Il lui envoya de la part du roi un maître de musique avec douze voix et vingt-quatre violons, un maître-d’hôtel avec six cuisiniers et quatre chambellans, qui ne devaient pas le quitter. L’ordre du roi portait que l’étiquette suivante serait inviolablement observée ; et voici comme les choses se passèrent.

Le premier jour, dès que le voluptueux Irax fut éveillé, le maître de musique entra, suivi des voix et des violons : on chanta une cantate qui dura deux heures, et, de trois minutes en trois minutes, le refrain était :

Que son mérite est extrême !
Que de grâces ! que de grandeur !
Ah ! combien monseigneur
Doit être content de lui-même !

Après l’exécution de la cantate, un chambellan lui fit une harangue de trois quarts d’heure, dans laquelle on le louait expressément de toutes les bonnes qualités qui lui manquaient. La harangue finie, on le conduisit à table au son des instruments. Le dîner dura trois heures ; dès qu’il ouvrit la bouche pour parler, le premier chambellan dit : « Il aura raison. » À peine eut-il prononcé quatre paroles que le second chambellan s’écria : « Il a raison ! » Les deux autres chambellans firent de grands éclats de rire des bons mots qu’Irax avait dits ou qu’il avait dû dire. Après dîner on lui répéta la cantate.

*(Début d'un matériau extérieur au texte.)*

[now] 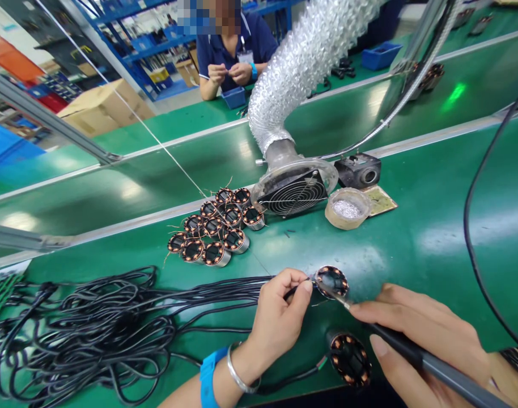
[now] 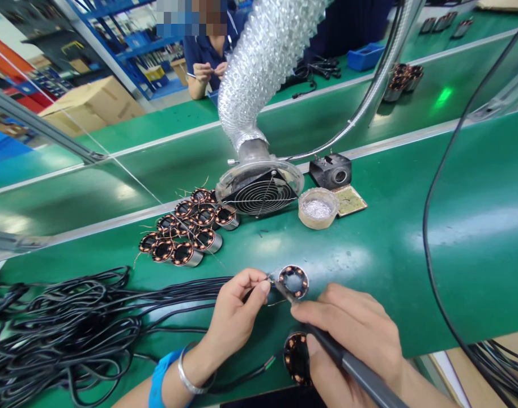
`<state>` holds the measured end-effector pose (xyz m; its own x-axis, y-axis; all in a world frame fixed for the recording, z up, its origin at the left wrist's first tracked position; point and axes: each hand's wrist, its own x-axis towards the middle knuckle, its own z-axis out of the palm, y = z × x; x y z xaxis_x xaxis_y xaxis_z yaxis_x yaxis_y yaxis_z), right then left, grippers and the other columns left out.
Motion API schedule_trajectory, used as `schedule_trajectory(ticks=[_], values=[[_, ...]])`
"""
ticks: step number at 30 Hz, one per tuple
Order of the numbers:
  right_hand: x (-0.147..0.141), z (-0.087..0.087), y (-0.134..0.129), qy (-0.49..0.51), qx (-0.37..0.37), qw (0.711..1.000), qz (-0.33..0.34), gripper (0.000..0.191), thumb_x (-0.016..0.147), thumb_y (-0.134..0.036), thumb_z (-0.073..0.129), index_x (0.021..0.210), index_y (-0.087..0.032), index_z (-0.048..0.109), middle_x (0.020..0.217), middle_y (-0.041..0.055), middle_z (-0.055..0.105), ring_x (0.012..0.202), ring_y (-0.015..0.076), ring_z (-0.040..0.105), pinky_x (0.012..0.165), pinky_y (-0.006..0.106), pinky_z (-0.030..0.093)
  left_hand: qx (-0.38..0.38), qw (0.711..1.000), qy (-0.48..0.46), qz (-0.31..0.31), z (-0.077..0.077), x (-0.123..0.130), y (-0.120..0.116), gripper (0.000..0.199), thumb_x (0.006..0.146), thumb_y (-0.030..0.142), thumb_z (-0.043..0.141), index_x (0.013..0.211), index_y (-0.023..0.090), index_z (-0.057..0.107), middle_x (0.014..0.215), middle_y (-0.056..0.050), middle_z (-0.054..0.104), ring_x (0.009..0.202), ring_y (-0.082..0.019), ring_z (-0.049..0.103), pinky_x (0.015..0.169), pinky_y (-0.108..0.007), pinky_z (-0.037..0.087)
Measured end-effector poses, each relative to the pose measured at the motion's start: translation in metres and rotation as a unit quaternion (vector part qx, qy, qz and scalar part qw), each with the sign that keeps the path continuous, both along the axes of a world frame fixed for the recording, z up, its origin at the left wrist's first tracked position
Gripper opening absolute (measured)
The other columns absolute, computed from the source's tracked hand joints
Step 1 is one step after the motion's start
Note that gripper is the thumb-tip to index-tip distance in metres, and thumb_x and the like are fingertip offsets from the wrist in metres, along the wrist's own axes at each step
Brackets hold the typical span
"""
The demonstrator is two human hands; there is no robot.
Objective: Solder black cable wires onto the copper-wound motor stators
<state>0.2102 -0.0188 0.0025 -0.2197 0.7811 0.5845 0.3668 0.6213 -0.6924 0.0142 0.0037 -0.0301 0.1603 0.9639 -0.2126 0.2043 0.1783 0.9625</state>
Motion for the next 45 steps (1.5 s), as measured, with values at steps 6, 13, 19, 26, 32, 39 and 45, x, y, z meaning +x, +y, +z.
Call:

Cette première journée lui parut délicieuse, il crut que le roi des rois l’honorait selon ses mérites ; la seconde lui parut moins agréable ; la troisième fut gênante ; la quatrième fut insupportable ; la cinquième fut un supplice : enfin, outré d’entendre toujours chanter :

Ah ! combien monseigneur
Doit être content de lui-même !

d’entendre toujours dire qu’il avait raison, et d’être harangué chaque jour à la même heure, il écrivit en cour pour supplier le roi qu’il daignât rappeler ses chambellans, ses musiciens, son maître d’hôtel ; il promit d’être désormais moins vain et plus appliqué ; il se fit moins encenser, eut moins de fêtes, et fut plus heureux ; car, comme dit le Sadder [2], toujours du plaisir n’est pas du plaisir.


1) Toute la fin de ce chapitre a paru pour la première fois dans les éditions de Kehl. (B.)

2) Sur le Sadder, voyez tome XI, pages 34 et 199 ; et dans les Mélanges, année 1777, la troisième niaiserie, faisant partie de Un Chrétien contre six Juifs.